## WHAT IS REQUIRED
State the number of lines below in which the word "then" appears. Nothing else belongs in the answer.

★ ★ ★

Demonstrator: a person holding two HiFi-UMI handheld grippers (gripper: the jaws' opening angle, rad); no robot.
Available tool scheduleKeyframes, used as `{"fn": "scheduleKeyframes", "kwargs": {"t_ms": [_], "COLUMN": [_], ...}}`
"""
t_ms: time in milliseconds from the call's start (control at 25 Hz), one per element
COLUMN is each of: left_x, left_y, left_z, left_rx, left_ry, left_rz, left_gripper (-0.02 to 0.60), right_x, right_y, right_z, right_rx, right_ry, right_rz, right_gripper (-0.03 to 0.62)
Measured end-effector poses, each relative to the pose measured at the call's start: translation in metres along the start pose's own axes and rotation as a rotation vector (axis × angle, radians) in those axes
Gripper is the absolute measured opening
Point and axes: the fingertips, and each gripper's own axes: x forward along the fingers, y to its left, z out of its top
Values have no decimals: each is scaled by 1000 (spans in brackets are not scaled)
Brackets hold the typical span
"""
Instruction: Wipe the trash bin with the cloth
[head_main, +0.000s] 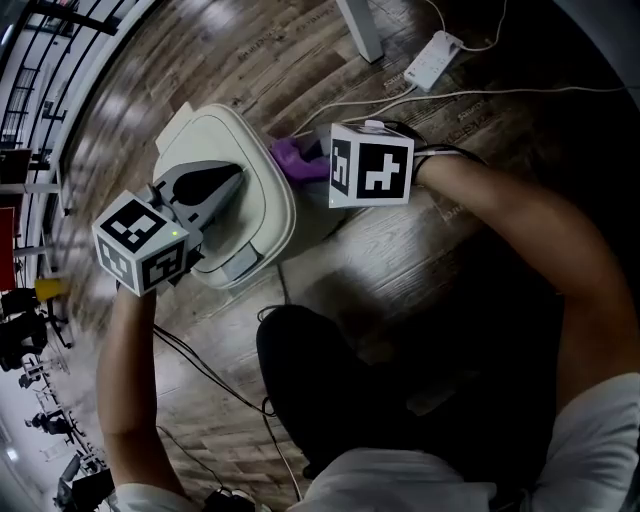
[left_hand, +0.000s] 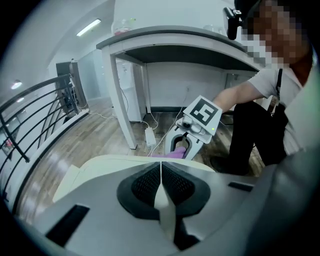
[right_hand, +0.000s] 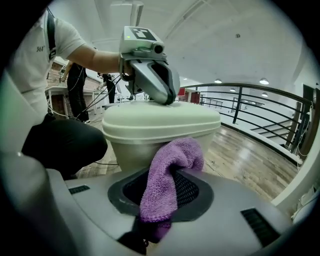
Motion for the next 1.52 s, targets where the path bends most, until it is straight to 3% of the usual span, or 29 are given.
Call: {"fn": "scheduleKeyframes", "kwargs": {"t_ms": [280, 400, 560, 720, 840, 1000, 1120, 1200, 1360, 1520], "left_x": [0, 0, 0, -1, -1, 0, -1, -1, 0, 1], "left_y": [0, 0, 0, 0, 0, -1, -1, -1, -1, -1], "left_z": [1, 1, 2, 2, 3, 3, 6, 6, 5, 3], "left_rx": [-2, 7, 4, 1, 7, -4, -12, -6, -3, -19], "left_ry": [1, -4, -8, -10, -14, -13, -13, -19, -25, -23], "left_rz": [4, 10, 5, 0, 9, 0, -5, -1, -2, -11], "left_gripper": [11, 11, 11, 11, 11, 11, 11, 11, 11, 11], "right_x": [-8, -13, -23, -26, -22, -8, 11, 22, 47, 79], "right_y": [37, 66, 111, 106, 71, -4, -66, -96, -131, -146], "right_z": [-6, -14, -32, -67, -96, -133, -126, -116, -89, -64], "right_rx": [-71, -118, -194, -166, -135, -96, -60, -9, 34, 46], "right_ry": [14, 43, 127, 259, 346, 446, 372, 313, 229, 175], "right_rz": [84, 200, 428, 484, 419, 191, -27, -121, -207, -218], "right_gripper": [98, 98, 98, 98, 98, 98, 98, 98, 98, 98]}}
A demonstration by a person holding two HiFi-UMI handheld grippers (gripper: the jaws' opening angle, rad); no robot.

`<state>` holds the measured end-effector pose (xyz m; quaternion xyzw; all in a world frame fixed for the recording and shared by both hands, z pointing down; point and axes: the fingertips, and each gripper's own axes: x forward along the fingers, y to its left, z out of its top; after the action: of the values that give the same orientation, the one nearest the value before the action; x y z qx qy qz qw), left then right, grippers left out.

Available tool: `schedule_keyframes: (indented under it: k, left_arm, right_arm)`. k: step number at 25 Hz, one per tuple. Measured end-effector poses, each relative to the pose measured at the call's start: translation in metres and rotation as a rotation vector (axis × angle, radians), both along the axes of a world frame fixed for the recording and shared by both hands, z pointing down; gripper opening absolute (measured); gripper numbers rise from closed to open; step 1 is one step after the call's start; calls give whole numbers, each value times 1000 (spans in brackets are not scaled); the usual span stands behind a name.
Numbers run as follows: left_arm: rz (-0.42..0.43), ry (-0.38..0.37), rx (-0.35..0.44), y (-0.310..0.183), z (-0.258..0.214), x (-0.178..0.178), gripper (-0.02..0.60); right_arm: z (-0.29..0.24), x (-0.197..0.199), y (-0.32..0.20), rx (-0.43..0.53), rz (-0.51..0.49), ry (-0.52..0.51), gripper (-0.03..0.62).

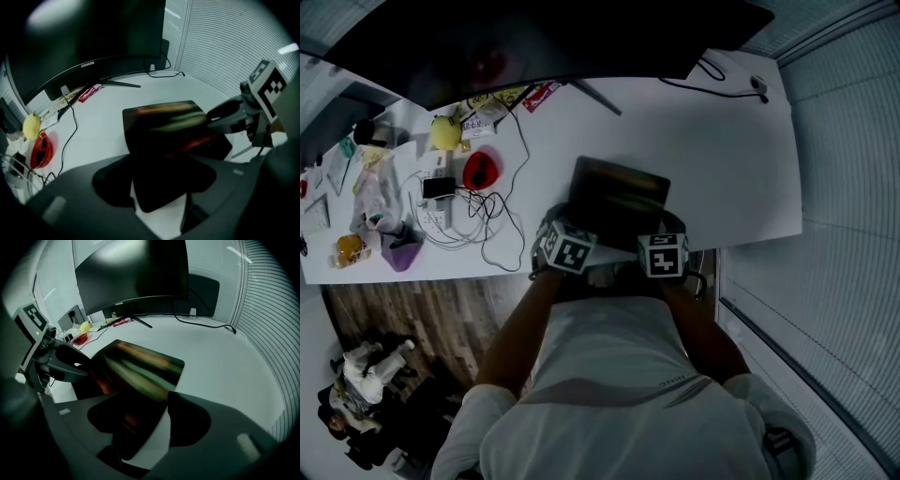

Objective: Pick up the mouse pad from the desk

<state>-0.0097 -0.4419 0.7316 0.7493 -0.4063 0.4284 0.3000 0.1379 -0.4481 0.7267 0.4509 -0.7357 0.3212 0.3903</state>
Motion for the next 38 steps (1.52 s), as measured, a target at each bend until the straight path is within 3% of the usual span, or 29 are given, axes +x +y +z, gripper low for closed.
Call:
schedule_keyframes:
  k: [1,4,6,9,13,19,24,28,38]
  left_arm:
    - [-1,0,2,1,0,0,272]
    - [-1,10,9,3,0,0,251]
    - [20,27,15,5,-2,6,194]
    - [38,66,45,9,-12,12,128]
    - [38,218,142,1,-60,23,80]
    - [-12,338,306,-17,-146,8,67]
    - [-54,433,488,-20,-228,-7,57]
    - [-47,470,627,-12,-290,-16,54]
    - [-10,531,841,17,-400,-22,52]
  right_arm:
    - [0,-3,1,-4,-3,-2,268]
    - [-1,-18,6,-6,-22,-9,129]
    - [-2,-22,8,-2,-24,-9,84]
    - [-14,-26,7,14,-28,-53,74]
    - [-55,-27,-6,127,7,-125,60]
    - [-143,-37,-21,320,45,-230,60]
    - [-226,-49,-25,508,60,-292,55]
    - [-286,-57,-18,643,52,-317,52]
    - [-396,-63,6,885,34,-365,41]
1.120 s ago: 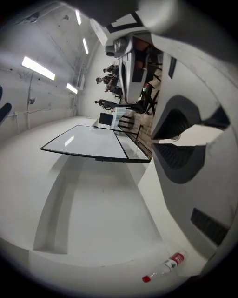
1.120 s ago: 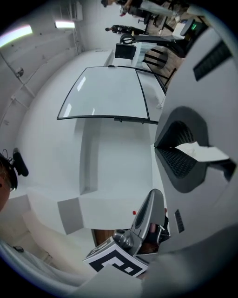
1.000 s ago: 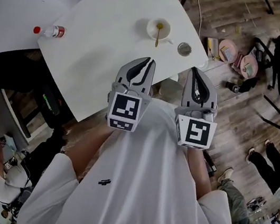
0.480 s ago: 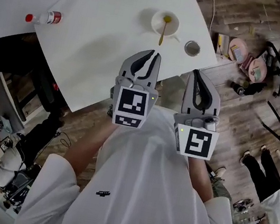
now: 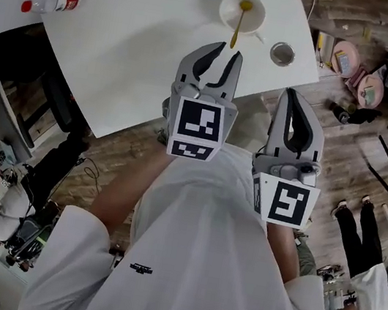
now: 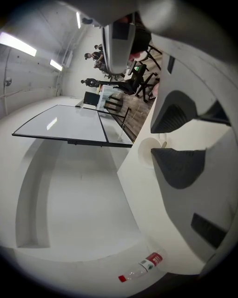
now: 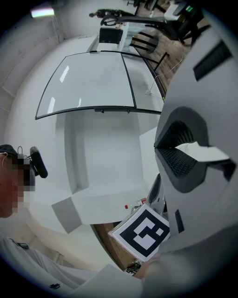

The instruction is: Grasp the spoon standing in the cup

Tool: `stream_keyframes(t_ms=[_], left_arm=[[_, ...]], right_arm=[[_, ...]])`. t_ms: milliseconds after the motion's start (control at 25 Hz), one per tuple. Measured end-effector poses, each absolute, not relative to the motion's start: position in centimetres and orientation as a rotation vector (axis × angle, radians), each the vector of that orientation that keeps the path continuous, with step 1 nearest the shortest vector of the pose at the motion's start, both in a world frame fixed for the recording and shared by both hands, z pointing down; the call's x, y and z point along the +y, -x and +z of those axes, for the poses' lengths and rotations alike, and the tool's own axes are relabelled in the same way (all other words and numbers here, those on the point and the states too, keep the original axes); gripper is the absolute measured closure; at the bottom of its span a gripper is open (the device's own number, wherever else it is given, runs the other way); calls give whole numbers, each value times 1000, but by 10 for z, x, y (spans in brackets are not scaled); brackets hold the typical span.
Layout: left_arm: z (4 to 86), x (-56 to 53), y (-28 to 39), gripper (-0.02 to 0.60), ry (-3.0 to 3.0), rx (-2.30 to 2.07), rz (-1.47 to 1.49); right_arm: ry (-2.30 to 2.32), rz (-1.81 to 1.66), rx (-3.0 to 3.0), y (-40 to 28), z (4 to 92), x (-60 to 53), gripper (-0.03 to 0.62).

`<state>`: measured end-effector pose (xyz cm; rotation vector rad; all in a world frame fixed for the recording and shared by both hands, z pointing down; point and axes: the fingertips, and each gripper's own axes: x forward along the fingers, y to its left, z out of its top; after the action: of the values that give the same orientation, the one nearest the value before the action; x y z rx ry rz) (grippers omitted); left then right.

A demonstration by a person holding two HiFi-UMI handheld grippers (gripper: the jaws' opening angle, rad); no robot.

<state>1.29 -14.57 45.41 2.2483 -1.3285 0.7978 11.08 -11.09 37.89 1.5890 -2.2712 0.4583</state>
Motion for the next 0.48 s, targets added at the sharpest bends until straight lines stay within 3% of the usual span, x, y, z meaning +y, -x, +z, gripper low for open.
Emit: stream_keyframes(t_ms=[480], left_arm=[[495, -159, -17, 460, -2225, -1277, 887]], right_arm=[[-1595, 532, -2234, -112, 404, -113, 591]])
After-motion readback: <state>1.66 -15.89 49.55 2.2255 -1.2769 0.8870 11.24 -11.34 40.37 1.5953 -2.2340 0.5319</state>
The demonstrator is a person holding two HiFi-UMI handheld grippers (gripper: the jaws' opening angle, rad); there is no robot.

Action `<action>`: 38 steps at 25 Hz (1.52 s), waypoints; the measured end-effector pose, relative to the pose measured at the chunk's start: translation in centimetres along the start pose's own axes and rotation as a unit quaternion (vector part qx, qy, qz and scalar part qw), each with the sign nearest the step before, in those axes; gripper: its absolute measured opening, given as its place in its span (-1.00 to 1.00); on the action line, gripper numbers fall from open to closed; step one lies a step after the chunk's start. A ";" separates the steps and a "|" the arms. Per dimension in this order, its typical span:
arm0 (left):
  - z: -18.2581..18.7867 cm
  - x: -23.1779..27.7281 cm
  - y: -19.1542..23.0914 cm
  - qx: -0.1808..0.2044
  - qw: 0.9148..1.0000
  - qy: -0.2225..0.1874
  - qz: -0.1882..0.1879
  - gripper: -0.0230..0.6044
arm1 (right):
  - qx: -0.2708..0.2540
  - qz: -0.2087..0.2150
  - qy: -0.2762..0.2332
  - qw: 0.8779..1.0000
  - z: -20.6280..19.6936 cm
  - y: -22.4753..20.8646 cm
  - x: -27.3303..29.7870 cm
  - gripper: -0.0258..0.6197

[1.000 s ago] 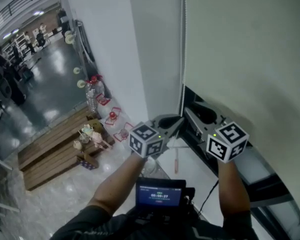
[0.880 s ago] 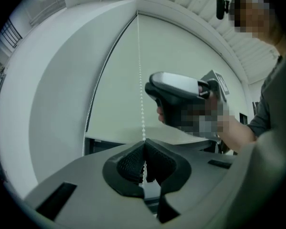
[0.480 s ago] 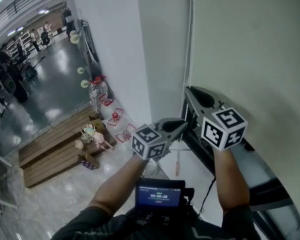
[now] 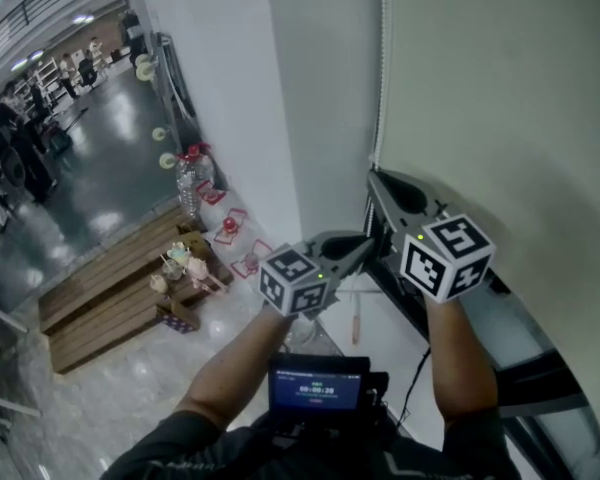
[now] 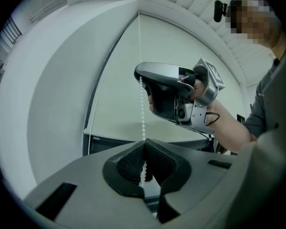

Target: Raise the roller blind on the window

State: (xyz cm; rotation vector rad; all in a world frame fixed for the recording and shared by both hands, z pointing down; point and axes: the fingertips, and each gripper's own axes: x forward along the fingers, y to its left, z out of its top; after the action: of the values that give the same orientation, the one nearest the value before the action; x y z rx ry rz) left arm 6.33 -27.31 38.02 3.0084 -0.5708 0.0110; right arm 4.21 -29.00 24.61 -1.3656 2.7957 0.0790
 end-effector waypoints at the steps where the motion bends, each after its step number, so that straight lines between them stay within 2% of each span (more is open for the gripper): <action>1: -0.4 0.0 0.0 0.000 1.000 0.006 0.001 -0.92 | 0.002 0.000 0.005 1.000 -0.5 -0.1 0.1 -0.91; 4: -2.1 0.0 0.2 -0.013 1.000 0.019 0.007 -0.92 | 0.014 0.001 0.014 1.000 -2.3 -0.3 0.1 -0.92; 7: -2.5 -0.6 0.9 -0.023 1.000 0.007 0.016 -0.92 | 0.031 0.000 -0.001 1.000 -2.9 -0.5 -0.2 -0.92; 10: -2.4 -1.3 1.3 -0.016 1.000 0.001 0.018 -0.92 | 0.025 0.002 -0.004 1.000 -2.9 -0.5 -0.3 -0.92; 14: -2.6 -1.1 1.1 0.002 1.000 0.020 0.016 -0.92 | 0.025 0.003 -0.002 1.000 -3.2 -0.7 -0.2 -0.92; 19: -2.0 -1.5 1.8 -0.013 0.999 0.022 0.037 -0.91 | 0.018 0.006 -0.005 1.000 -3.0 -0.4 -0.2 -0.92; 21: -1.3 -2.0 1.8 -0.016 0.999 0.018 0.030 -0.74 | 0.019 0.005 -0.006 1.000 -3.1 -0.6 -0.1 -0.92; 25: 0.7 -3.4 1.8 -0.012 1.000 0.002 0.018 -0.61 | 0.023 0.002 -0.005 1.000 -3.6 -0.9 -0.1 -0.92; 29: 2.4 -3.2 1.8 -0.010 0.999 -0.015 0.029 -0.61 | 0.030 0.000 -0.007 1.000 -3.4 -1.0 -0.3 -0.92; 36: 4.8 0.0 1.5 0.014 0.999 -0.013 0.038 -0.62 | 0.034 0.009 -0.005 0.999 -3.1 -0.3 -0.1 -0.92; 37: 5.0 0.1 1.5 0.018 0.999 -0.012 0.038 -0.66 | 0.033 0.008 -0.005 0.999 -3.1 -0.1 -0.1 -0.92; 38: 5.0 0.2 1.5 0.021 0.999 -0.009 0.035 -0.91 | 0.032 0.008 -0.004 0.999 -3.2 -0.1 -0.1 -0.92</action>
State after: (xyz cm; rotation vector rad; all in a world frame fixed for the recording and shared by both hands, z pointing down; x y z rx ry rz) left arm 5.98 -29.15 33.15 3.0308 -0.6869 -0.0010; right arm 4.30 -29.16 27.76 -1.3260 2.7759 -0.0050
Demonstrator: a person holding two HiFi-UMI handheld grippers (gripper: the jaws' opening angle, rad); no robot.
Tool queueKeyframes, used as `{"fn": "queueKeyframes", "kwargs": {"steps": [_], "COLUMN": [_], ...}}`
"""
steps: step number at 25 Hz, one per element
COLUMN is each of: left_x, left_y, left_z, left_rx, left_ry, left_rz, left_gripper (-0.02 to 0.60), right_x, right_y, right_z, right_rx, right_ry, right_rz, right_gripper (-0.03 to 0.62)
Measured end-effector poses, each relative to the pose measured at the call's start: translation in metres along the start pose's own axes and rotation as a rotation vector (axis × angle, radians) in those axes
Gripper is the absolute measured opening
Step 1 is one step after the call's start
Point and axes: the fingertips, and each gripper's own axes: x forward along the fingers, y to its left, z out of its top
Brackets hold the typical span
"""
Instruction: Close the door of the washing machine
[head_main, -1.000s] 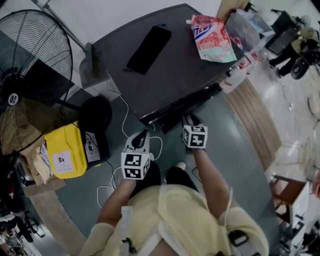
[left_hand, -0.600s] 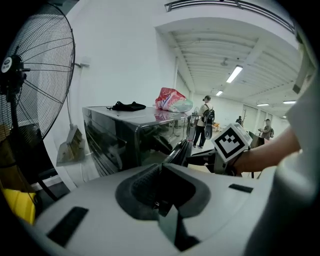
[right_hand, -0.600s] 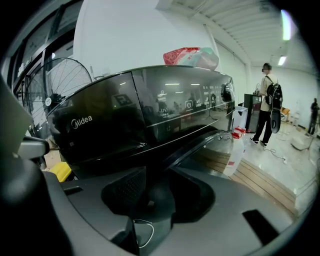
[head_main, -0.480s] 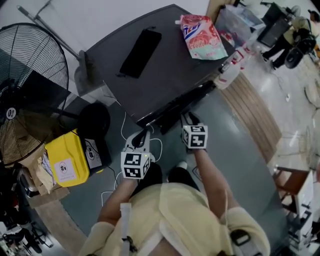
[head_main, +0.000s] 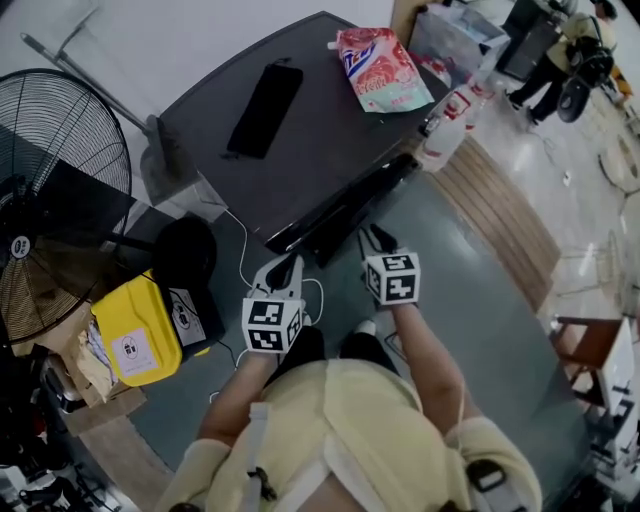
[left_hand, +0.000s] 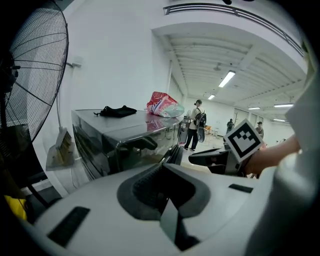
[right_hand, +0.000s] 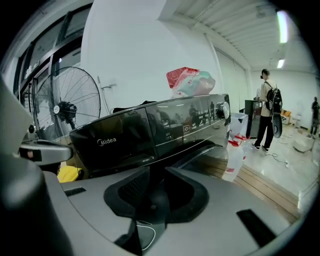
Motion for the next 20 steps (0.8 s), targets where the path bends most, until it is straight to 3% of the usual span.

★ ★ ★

## YOUR SOLUTION
2